Would you repeat exactly the part of the listing below that runs from the line containing "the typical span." down to the line containing "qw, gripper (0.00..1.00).", inclusive, and nothing else?

★ ★ ★ ★ ★

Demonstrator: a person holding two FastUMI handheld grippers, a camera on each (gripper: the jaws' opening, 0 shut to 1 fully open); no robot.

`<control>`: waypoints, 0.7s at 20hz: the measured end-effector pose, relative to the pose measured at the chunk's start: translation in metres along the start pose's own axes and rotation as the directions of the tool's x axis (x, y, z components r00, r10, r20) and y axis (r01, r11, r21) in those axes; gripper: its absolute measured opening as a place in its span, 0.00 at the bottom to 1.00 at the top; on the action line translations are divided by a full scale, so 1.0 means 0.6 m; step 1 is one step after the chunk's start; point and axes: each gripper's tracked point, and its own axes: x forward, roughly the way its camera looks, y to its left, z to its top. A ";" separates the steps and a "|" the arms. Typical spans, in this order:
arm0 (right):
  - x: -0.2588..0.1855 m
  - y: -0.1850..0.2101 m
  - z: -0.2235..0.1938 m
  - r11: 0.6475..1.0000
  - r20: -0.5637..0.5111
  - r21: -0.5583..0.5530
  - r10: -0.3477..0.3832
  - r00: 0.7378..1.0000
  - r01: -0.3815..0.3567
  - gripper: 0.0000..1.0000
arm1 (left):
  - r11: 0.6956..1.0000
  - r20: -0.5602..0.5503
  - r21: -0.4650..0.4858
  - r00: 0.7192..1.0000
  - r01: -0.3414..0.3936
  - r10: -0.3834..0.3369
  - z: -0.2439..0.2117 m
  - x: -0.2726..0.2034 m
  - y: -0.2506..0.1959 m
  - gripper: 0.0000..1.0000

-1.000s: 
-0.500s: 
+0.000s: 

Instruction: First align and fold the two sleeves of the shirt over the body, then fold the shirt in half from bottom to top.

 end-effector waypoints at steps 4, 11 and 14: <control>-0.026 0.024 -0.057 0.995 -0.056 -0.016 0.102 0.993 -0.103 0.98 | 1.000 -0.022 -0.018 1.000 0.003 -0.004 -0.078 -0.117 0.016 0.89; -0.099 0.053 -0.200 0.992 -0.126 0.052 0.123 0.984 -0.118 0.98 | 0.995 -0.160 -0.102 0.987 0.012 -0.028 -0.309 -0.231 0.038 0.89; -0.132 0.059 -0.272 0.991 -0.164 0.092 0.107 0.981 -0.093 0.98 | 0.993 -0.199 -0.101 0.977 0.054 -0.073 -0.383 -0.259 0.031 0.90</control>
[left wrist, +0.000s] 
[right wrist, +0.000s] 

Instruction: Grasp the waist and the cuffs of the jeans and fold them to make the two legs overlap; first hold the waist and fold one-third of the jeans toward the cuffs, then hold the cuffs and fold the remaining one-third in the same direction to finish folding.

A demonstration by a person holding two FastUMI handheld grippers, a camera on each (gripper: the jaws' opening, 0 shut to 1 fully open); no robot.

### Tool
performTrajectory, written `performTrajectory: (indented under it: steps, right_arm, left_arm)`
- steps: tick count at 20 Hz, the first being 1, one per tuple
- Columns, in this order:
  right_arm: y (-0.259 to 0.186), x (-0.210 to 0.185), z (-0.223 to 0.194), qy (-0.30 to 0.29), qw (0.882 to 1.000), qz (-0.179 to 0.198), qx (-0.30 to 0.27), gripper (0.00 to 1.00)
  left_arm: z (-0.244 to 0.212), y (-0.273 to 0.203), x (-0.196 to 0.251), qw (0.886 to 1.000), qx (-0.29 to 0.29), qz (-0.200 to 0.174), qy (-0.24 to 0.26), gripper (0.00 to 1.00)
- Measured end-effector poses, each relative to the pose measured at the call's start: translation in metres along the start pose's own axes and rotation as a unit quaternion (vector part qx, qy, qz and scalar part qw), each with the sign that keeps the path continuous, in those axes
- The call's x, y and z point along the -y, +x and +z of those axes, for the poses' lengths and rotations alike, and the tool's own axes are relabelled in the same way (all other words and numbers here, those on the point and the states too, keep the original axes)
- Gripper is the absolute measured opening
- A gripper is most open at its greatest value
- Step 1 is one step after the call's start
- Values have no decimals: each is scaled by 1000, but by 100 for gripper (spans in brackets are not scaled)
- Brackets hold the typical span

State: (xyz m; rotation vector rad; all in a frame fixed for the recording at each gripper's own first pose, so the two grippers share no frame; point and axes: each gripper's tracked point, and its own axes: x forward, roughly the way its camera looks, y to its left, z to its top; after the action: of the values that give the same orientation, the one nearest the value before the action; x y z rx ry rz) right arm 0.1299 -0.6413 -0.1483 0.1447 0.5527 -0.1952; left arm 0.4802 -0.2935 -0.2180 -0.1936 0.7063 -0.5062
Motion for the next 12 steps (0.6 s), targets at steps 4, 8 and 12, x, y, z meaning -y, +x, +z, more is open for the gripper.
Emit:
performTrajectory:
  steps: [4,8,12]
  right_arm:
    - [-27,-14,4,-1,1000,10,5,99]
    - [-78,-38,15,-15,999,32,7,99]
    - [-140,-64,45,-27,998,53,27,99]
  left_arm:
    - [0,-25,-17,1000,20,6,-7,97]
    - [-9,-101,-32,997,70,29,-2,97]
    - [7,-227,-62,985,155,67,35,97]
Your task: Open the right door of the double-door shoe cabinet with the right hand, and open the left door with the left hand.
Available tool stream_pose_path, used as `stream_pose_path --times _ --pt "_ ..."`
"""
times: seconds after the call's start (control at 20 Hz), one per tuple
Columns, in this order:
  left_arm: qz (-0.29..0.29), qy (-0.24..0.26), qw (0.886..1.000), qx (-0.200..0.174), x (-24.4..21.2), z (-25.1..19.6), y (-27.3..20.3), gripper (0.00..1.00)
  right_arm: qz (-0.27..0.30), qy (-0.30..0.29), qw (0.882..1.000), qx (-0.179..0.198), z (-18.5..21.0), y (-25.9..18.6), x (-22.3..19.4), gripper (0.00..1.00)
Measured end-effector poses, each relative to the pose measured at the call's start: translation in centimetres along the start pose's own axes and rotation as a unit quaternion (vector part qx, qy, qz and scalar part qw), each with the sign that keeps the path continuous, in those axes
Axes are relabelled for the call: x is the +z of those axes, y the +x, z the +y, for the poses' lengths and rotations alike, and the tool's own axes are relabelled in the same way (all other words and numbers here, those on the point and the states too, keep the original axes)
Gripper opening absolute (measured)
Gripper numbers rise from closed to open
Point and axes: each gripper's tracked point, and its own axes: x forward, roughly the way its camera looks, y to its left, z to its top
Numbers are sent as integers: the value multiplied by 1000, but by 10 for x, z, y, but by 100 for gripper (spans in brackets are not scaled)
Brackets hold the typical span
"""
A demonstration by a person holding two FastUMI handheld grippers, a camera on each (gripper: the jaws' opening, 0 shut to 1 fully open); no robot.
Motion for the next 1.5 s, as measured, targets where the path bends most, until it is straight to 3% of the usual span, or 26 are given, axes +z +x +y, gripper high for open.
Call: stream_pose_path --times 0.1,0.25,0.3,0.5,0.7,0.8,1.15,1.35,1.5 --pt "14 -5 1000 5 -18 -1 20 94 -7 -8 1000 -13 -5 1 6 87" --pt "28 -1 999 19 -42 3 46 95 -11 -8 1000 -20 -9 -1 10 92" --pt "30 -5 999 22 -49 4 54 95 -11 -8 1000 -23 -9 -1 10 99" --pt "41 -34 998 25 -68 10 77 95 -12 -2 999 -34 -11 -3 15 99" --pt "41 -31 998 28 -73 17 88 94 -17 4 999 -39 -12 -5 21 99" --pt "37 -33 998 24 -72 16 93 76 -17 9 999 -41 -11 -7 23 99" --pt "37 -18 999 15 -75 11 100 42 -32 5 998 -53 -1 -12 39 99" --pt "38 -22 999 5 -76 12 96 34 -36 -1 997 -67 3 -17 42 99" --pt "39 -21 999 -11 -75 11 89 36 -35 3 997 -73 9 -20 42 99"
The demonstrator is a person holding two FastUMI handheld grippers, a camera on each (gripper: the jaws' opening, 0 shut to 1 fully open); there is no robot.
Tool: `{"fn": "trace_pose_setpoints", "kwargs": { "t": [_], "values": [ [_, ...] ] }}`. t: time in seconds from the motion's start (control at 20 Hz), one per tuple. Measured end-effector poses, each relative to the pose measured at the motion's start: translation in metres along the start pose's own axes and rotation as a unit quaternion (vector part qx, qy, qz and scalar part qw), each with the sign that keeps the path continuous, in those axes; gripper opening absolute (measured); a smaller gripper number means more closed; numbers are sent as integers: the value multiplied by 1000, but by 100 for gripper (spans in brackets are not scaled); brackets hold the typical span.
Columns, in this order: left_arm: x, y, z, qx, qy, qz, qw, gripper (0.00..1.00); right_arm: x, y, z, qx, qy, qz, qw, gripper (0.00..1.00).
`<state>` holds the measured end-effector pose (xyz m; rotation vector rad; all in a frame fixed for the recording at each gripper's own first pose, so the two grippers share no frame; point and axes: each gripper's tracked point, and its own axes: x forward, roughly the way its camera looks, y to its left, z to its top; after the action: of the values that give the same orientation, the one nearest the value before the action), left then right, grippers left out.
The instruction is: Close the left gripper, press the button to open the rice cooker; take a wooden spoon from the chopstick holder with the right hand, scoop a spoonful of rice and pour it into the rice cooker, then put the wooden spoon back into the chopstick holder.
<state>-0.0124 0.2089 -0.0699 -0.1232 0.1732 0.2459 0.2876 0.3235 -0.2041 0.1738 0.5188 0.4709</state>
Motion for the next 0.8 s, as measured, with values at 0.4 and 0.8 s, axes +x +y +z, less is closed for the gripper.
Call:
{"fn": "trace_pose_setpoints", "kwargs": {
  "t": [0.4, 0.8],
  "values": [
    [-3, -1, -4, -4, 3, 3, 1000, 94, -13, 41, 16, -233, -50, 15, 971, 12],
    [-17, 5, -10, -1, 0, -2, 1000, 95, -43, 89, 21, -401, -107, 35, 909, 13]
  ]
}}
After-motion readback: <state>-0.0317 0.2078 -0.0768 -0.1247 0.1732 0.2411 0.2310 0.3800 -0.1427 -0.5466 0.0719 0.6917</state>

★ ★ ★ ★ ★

__Solution to the problem__.
Tool: `{"fn": "trace_pose_setpoints", "kwargs": { "t": [_], "values": [ [_, ...] ] }}`. t: time in seconds from the motion's start (control at 20 Hz), one per tuple. Measured end-effector poses, each relative to the pose measured at the motion's start: translation in metres along the start pose's own axes and rotation as a unit quaternion (vector part qx, qy, qz and scalar part qw), each with the sign that keeps the path continuous, in those axes; gripper opening absolute (measured); a smaller gripper number means more closed; numbers are sent as integers: the value multiplied by 1000, but by 100 for gripper (spans in brackets are not scaled); brackets hold the typical span.
Columns, in this order: left_arm: x, y, z, qx, qy, qz, qw, gripper (0.00..1.00); right_arm: x, y, z, qx, qy, qz, qw, gripper (0.00..1.00).

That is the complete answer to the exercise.